__Problem to solve__
Reproduce the whole listing exactly.

[Start of Attachment]

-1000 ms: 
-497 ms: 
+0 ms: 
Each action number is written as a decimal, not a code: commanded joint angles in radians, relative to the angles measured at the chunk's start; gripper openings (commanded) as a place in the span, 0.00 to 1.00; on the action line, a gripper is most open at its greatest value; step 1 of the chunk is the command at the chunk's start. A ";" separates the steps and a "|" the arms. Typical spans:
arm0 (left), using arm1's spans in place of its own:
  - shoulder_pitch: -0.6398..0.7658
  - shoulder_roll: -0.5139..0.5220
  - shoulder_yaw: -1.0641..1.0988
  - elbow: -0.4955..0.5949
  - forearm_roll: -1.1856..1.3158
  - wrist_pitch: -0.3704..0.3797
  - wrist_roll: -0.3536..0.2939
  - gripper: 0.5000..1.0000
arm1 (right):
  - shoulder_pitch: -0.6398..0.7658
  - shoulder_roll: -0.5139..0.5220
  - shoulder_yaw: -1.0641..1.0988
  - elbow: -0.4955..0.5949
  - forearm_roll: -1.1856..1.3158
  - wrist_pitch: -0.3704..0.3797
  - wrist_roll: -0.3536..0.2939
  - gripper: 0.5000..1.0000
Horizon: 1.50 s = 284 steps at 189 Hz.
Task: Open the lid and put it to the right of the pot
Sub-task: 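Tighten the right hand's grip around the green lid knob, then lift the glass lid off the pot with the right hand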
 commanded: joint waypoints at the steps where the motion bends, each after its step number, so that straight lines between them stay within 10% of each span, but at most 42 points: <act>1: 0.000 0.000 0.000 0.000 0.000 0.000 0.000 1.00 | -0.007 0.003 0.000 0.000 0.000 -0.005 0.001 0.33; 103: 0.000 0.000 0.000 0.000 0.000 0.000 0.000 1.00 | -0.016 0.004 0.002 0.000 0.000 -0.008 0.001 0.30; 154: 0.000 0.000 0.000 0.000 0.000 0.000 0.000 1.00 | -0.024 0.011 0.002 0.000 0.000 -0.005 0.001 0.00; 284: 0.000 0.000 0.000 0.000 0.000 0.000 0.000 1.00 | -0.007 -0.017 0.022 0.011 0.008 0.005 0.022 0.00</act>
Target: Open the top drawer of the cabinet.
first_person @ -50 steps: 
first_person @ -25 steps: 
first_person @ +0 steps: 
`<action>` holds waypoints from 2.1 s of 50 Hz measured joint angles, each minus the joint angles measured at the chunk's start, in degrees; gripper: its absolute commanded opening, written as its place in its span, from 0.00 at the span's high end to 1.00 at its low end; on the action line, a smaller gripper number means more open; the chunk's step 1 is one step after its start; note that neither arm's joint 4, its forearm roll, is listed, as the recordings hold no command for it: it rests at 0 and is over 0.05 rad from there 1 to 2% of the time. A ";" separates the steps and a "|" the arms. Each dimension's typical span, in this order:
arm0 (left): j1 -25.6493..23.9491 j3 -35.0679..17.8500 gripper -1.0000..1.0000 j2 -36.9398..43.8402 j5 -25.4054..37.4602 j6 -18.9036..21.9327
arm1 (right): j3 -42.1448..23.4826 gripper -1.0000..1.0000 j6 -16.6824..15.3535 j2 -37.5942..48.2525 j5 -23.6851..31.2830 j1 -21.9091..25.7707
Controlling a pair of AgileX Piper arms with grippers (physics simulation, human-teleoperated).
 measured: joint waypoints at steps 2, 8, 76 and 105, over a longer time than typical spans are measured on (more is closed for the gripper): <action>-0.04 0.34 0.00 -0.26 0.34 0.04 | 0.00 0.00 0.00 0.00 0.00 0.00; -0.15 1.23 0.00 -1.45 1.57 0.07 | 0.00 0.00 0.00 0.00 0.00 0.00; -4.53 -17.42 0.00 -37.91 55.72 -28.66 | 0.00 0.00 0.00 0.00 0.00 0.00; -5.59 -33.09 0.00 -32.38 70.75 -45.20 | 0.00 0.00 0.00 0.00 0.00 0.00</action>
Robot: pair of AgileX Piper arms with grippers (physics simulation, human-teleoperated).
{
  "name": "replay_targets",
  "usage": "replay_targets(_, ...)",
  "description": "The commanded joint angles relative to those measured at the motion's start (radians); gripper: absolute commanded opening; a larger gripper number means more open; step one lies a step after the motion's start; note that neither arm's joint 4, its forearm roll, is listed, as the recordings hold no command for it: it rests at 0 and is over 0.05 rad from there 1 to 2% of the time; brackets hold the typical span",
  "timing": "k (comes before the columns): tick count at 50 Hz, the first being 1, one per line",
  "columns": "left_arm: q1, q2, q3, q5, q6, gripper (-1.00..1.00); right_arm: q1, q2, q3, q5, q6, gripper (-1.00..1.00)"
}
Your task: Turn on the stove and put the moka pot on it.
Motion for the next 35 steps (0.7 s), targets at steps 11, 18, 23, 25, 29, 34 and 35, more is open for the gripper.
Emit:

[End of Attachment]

__Exercise response__
-1000 ms: 
-497 ms: 
+0 ms: 
Each action number is written as a decimal, not a code: commanded joint angles in radians, relative to the angles measured at the chunk's start; gripper openings (commanded) as a place in the span, 0.00 to 1.00; on the action line, a gripper is most open at its greatest value; step 1 of the chunk is the command at the chunk's start. A ";" separates the steps and a "|" the arms. Typical spans:
arm0 (left), using arm1's spans in place of its own:
  - shoulder_pitch: -0.6398..0.7658
  - shoulder_roll: -0.5139..0.5220
  - shoulder_yaw: -1.0641..1.0988
  - elbow: -0.4955..0.5949
  - forearm_roll: -1.1856..1.3158
  - wrist_pitch: -0.3704..0.3797
  - wrist_roll: -0.3536..0.2939
  - gripper: 0.5000..1.0000
arm1 (right):
  - shoulder_pitch: -0.6398..0.7658
  - shoulder_roll: -0.5139..0.5220
  - shoulder_yaw: -1.0641..1.0988
  - elbow: -0.4955..0.5949
  - forearm_roll: -1.1856..1.3158
  - wrist_pitch: -0.3704..0.3797
  - wrist_roll: -0.3536..0.2939
  - gripper: 0.5000..1.0000
Horizon: 1.50 s = 284 steps at 189 Hz.
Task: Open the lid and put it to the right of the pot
Sub-task: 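Tighten the right hand's grip around the green lid knob, then lift the glass lid off the pot with the right hand
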 commanded: joint waypoints at the steps where the motion bends, each after its step number, so that straight lines between them stay within 10% of each span, but at most 42 points: <act>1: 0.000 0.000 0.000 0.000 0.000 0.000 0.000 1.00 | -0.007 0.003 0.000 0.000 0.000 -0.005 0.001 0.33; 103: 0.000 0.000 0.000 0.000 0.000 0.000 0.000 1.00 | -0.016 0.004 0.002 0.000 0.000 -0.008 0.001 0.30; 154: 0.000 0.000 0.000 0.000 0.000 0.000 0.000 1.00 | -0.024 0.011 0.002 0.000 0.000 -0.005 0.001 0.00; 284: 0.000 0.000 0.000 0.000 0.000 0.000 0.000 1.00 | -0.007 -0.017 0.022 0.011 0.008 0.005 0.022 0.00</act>
Target: Open the top drawer of the cabinet.
first_person @ -50 steps: 
first_person @ -25 steps: 
first_person @ +0 steps: 
`<action>` holds waypoints from 2.1 s of 50 Hz measured joint angles, each minus the joint angles measured at the chunk's start, in degrees; gripper: its absolute commanded opening, written as its place in its span, from 0.00 at the span's high end to 1.00 at its low end; on the action line, a smaller gripper number means more open; the chunk's step 1 is one step after its start; note that neither arm's joint 4, its forearm roll, is listed, as the recordings hold no command for it: it rests at 0 and is over 0.05 rad from there 1 to 2% of the time. A ";" separates the steps and a "|" the arms. Each dimension's typical span, in this order:
arm0 (left): j1 -25.6493..23.9491 j3 -35.0679..17.8500 gripper -1.0000..1.0000 j2 -36.9398..43.8402 j5 -25.4054..37.4602 j6 -18.9036..21.9327
arm1 (right): j3 -42.1448..23.4826 gripper -1.0000..1.0000 j6 -16.6824..15.3535 j2 -37.5942..48.2525 j5 -23.6851..31.2830 j1 -21.9091..25.7707
Controlling a pair of AgileX Piper arms with grippers (physics simulation, human-teleoperated).
 measured: joint waypoints at steps 2, 8, 76 and 105, over a longer time than typical spans are measured on (more is closed for the gripper): <action>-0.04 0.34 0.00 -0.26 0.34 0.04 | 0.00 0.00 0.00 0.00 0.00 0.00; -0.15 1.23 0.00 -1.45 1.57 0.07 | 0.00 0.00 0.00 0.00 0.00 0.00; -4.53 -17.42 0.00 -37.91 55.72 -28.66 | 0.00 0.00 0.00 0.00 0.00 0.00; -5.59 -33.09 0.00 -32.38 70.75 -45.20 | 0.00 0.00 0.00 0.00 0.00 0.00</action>
Robot: pair of AgileX Piper arms with grippers (physics simulation, human-teleoperated).
{
  "name": "replay_targets",
  "usage": "replay_targets(_, ...)",
  "description": "The commanded joint angles relative to those measured at the motion's start (radians); gripper: absolute commanded opening; a larger gripper number means more open; step one lies a step after the motion's start; note that neither arm's joint 4, its forearm roll, is listed, as the recordings hold no command for it: it rests at 0 and is over 0.05 rad from there 1 to 2% of the time; brackets hold the typical span",
  "timing": "k (comes before the columns): tick count at 50 Hz, the first being 1, one per line",
  "columns": "left_arm: q1, q2, q3, q5, q6, gripper (-1.00..1.00); right_arm: q1, q2, q3, q5, q6, gripper (-1.00..1.00)"
}
Your task: Turn on the stove and put the moka pot on it.
Motion for the next 35 steps (0.7 s), targets at steps 11, 18, 23, 25, 29, 34 and 35, more is open for the gripper.
Emit:

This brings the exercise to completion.